THE CMP DICTIONARY

Pilot at the Helm

Pilot at the Helm

掌舵领航
| Ryan Ho Kilpatrick
To this day, PRC founder Mao Zedong remains the only “Great Helmsman” (伟大的舵手) in Chinese history — but these days President Xi Jinping’s hands are just as firmly steering the ship of state. While has yet to claim the title for himself, though, he has embraced an approximation: the “Pilot at the Helm” (掌舵领航). The phrase is meant to signal Xi’s power at the top of the Party, and rationalize his rule as a historical necessity.

Since 1946, the “Pilot at the Helm” has appeared in the People’s Daily 475 times — all but four of which have occurred in the Xi era. These appearances date back to 2015 but have increased exponentially in recent years. After Xi’s position as the “core” of the Party was reaffirmed in 2022, when he clinched an unprecedented third term in office, these two titles began to appear in tandem. Nearly all occurrences now refer to Xi, in full, as the “Core of the Entire Party and Pilot at the Helm (全党的核心掌舵领航).

Pilot, a documentary series on Xi’s leadership aired by state-run CCTV in the lead-up to the pivotal 20th Party Congress.

Mao’s time at the helm came at the launch of the Cultural Revolution. During the Red August of 1966, when Mao’s Red Guards massacred hundreds in Beijing, a People’s Daily editorial declared: “Long live the Great Leader, Great Commander, and Great Helmsman Chairman Mao!” After the addition of “Great Teacher” (伟大的导师), this formula would become known as the “Four Greats” (四个伟大).
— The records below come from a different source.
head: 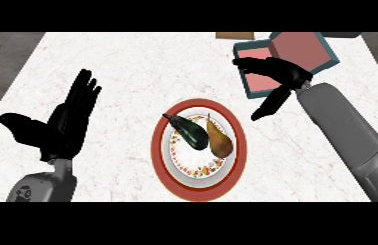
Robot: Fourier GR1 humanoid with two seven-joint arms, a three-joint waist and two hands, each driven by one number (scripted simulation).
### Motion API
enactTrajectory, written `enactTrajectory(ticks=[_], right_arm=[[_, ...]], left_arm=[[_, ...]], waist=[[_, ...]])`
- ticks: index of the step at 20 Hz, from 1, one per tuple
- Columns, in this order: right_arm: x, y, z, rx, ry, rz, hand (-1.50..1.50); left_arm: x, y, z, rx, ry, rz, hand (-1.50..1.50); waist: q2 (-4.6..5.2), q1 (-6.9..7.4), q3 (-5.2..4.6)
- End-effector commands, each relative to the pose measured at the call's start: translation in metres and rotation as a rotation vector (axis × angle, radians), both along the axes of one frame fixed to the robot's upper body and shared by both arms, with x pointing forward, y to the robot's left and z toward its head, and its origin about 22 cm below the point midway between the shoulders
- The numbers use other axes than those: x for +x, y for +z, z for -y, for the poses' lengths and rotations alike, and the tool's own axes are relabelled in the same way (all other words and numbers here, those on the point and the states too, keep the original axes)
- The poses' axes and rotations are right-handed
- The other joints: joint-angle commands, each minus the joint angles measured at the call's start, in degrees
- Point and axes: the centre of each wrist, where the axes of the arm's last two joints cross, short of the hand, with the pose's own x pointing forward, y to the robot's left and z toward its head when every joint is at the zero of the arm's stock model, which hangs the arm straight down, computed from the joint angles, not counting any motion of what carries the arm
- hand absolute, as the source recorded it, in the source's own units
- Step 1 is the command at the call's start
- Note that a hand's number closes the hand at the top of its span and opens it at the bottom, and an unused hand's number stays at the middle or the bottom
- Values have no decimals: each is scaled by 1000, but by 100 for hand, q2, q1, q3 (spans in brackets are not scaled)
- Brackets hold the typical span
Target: Pick the eggplant from the plate and place it in the cardboard box
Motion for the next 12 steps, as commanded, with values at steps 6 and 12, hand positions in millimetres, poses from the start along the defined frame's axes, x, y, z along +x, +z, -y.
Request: enactTrajectory(ticks=[6,12], right_arm=[[38,55,-56,-13,185,-163,-150],[19,15,-97,30,202,-167,-150]], left_arm=[[-9,11,-15,3,28,-4,0],[-2,-1,-8,-3,44,-17,0]], waist=[[-39,-133,1],[-52,-234,0]])
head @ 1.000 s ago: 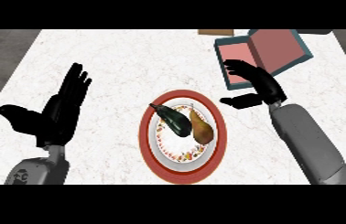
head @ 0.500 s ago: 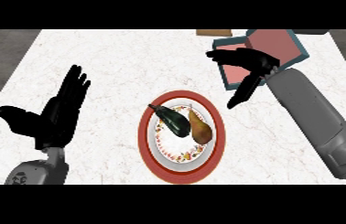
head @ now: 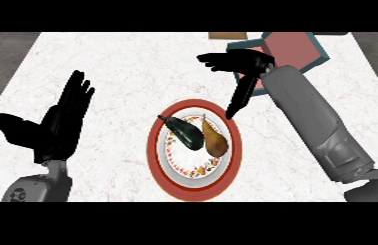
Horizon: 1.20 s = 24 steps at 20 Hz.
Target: Pick the eggplant from the plate and place it in the cardboard box
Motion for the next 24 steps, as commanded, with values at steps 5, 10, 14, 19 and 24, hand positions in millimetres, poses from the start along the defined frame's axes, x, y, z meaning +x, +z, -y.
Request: enactTrajectory(ticks=[5,10,14,19,24], right_arm=[[-1,11,-23,-90,20,-21,-150],[-11,-15,-49,-70,19,-65,-150],[-18,-18,-79,-111,37,-64,-150],[-21,-26,-61,-107,-7,-49,-150],[-31,-32,-50,-110,-9,-53,-150]], left_arm=[[-9,-8,6,7,0,-15,0],[1,6,-7,6,11,16,0],[4,8,7,0,4,-8,0],[-18,-11,-10,1,16,6,0],[-5,-9,-3,9,21,-4,0]], waist=[[-25,-69,0],[-8,-42,1],[-9,-39,1],[-14,-42,0],[-26,-100,0]])
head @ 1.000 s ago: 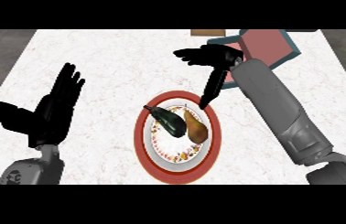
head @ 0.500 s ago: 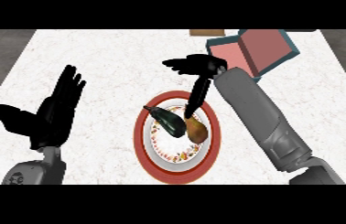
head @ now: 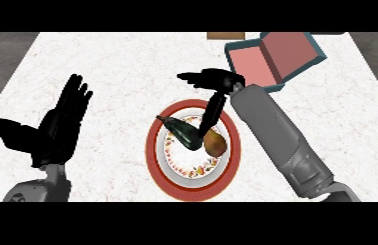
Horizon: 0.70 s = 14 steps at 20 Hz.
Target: Pick the eggplant from the plate and place it in the cardboard box
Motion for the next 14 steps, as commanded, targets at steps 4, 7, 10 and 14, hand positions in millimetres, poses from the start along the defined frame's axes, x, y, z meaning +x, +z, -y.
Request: enactTrajectory(ticks=[4,7,10,14], right_arm=[[-10,-6,-23,-21,11,-26,-150],[-7,-6,0,-26,23,-32,-150],[-21,-22,-22,-28,14,-17,-150],[-11,-16,-17,-69,-1,3,-150]], left_arm=[[-2,12,5,-26,-4,4,0],[-10,-2,-4,3,4,25,0],[1,-5,4,-11,0,-10,0],[-8,13,-1,-11,-12,-11,0]], waist=[[-3,29,1],[-3,-3,0],[6,37,0],[1,27,1]])
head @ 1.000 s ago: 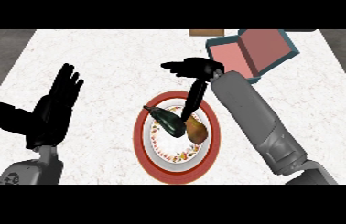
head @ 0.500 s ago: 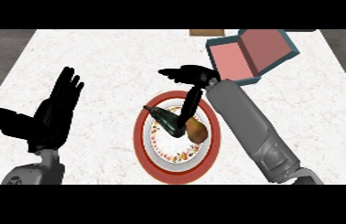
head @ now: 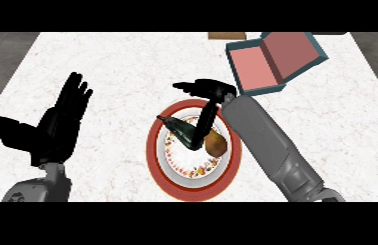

It was a calculated move to learn from another man who had been hailed as “the Great Helmsman of the Revolution,” Joseph Stalin. When Mao’s American hagiographer Edgar Snow asked him in 1964 about Soviet accusations China was mired in a personality cult, the Chairman proudly affirmed them: “Khrushchev was forced to step down because he did not have a cult of personality,” Mao said. “China does have a cult of personality and needs a cult of personality.”

Sun Yat-sen (孙中山) eulogized as the “helmsman” of the nation in the KMT-controlled Republic of China Daily (民國日報) on the day after his death (March 13, 1925).

Although no other Chinese leader has been as closely associated with the “Helmsman” title as Mao, however, he was hardly the first to wear the crown. Sun Yat-sen was eulogized as the helmsman of the nation upon his passing in 1925, and his strongman successor Chiang Kai-shek attempted to pick up the mantle by having the ruling Kuomintang-run press refer to him as the “helm-master” (舵师).

Two centuries after Britain’s first ambassador to China Lord Macartney called the empire “an old crazy first-rate man of war,” the image of China as a vessel requiring a firm hand on the tiller was already well anchored in political rhetoric.